As the morning sun slowly rises over the picturesque hills of Sikkim, a small crowd of devotees gathers around a humble monastery. They have come from far and wide to witness a sacred ritual that has been celebrated in this remote corner of India for centuries. It is the Bhumchu festival - a time when the locals come together to honour a mysterious water pot that is said to hold the key to their fate. Bhumchu is celebrated on the 14th and 15th day of the first month of the Tibetan lunar calendar, around February - March.
The festival will be celebrated at Tashiding Monastery in West Sikkim on March 7 in 2023, and it is unlike any other festival you have come across. This celebration shows the fate of the state. The highlight of the festival is the unveiling of the Bhumchu, a small brass pot that is only opened once a year. The pot is filled with water and sealed with a wooden stopper, and according to local belief, the water level inside the pot predicts the fortunes of the community in the coming year. The higher the water level, the better the harvest and overall prosperity for the region. As you can imagine, the unveiling of the Bhumchu is a highly anticipated event that draws a large number of devotees from all over Sikkim.
Overages have been seen, indicating that the holy water has not dried up or deteriorated in more than 300 years. It still smells good.
The major attraction of the Bhumchu Festival 2023 include:
Vase opening ceremony: The sacred vase stored at Tashiding Monastery is opened on the first day of the Bhumchu festival. The lamas anticipate the future year for Sikkim based on the water level in it. If the water level is discovered to be at or near the top, it denotes revolutions and upheaval. Droughts and famines are indicated by low water levels. However, if the water is just half-filled, it heralds the start of a wealthy and calm year.

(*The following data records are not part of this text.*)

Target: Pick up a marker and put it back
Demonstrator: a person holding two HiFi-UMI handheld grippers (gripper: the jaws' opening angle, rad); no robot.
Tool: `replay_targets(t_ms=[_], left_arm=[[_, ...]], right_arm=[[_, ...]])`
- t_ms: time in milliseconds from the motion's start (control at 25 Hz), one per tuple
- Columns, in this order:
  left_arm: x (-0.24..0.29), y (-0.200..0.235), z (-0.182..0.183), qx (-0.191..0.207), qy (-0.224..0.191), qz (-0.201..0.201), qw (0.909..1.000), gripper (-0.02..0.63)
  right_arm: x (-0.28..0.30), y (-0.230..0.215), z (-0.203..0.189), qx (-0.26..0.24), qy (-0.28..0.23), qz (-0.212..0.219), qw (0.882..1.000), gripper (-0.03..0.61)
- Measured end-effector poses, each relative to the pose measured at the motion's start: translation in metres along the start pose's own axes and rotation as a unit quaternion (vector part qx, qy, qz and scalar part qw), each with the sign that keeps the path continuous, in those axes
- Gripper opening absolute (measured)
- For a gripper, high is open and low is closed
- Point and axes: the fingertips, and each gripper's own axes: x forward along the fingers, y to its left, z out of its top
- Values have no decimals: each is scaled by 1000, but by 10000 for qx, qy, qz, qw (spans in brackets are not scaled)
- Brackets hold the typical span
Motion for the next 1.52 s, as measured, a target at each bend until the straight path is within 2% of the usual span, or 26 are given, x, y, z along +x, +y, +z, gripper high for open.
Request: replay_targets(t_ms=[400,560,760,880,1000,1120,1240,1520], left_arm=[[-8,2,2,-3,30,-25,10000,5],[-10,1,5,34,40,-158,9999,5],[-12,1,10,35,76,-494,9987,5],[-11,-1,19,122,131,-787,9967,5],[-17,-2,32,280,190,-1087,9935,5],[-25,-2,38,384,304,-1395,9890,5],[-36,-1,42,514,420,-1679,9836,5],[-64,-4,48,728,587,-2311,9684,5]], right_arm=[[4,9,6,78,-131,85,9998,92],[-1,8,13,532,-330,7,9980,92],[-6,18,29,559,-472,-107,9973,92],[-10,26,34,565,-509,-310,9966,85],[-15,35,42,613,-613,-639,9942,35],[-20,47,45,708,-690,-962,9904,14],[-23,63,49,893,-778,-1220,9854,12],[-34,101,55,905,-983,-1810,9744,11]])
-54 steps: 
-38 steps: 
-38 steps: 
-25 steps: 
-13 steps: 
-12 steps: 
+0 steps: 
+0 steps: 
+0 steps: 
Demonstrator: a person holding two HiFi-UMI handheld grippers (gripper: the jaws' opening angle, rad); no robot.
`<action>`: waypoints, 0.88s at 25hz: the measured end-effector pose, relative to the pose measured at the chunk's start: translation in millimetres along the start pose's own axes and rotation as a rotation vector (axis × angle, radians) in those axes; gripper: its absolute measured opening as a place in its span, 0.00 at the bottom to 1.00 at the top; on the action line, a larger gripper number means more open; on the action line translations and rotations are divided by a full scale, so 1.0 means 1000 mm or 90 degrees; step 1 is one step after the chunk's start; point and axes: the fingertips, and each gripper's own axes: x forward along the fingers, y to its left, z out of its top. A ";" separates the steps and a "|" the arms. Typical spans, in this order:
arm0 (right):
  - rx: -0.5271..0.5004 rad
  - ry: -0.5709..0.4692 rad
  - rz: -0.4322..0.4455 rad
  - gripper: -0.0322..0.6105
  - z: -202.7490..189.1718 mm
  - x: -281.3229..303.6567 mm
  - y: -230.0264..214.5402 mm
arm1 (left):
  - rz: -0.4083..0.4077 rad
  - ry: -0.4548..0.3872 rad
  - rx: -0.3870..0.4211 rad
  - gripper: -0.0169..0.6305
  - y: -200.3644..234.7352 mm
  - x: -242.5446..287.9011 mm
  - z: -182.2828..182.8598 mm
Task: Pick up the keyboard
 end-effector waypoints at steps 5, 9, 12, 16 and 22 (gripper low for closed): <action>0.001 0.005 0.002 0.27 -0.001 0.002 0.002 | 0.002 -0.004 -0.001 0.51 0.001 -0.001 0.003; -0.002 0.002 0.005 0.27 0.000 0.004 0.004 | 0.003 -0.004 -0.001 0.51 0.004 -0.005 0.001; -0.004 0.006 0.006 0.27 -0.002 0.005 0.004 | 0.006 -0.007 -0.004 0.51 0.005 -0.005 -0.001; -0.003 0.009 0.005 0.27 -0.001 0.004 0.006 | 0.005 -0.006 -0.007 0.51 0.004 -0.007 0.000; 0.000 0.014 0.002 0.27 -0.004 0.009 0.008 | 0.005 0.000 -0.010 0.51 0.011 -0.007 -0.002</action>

Distribution of water: The water from the pot is said to be extremely lucky. It is thought to bring riches and good fortune to those who consume it. However, just a limited quantity of water is given. As a result, devotees begin forming lines as early as midnight.

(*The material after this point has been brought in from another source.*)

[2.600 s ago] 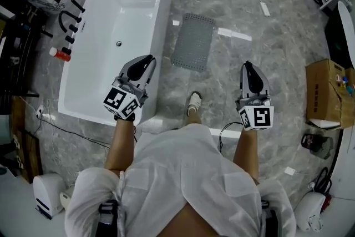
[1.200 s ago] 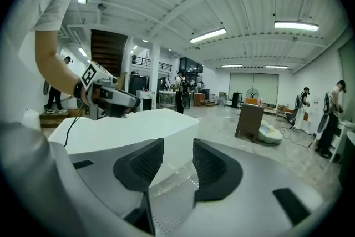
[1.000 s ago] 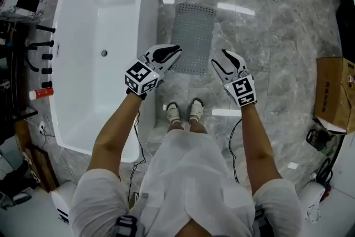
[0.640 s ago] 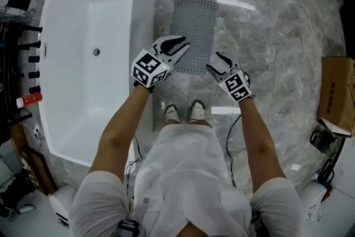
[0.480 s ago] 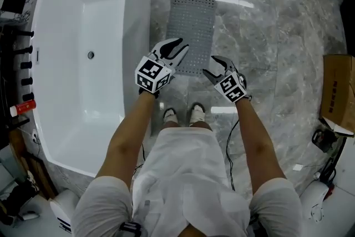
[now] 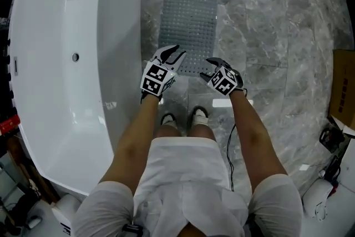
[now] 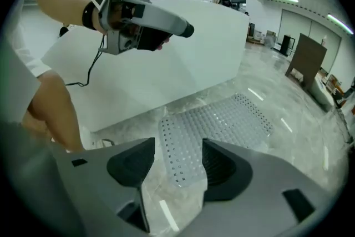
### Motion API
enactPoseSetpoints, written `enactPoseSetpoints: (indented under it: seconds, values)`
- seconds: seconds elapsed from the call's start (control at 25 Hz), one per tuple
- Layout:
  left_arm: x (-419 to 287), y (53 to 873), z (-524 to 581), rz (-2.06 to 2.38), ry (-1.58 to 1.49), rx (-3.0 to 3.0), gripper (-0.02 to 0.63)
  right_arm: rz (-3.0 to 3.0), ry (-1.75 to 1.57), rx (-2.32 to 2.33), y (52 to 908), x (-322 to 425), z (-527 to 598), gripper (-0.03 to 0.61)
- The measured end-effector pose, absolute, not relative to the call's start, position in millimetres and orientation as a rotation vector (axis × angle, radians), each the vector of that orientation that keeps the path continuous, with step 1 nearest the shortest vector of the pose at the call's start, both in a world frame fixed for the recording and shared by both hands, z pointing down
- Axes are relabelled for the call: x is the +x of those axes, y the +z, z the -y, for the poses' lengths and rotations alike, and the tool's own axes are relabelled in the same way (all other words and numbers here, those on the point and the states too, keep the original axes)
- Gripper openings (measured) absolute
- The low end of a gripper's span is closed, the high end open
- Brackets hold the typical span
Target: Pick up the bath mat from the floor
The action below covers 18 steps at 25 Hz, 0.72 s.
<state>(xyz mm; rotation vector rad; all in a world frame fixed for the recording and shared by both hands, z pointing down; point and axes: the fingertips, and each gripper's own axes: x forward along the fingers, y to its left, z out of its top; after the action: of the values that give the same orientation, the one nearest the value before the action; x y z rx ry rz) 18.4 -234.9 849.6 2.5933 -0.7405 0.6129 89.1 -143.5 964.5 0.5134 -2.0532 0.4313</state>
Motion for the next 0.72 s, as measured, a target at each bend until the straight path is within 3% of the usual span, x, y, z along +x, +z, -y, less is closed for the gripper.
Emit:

Closing ceremony: The festival's closing ceremony takes place on the second day. The pot is then refilled with water from surrounding sacred rivers and sealed, while various prayers are shouted in the background. The pot is maintained closed until the next year when it is reopened for the Bhumchu celebration. If you want to learn about Sikkim's rich culture and traditions, make sure to attend one of the state's notable festivals.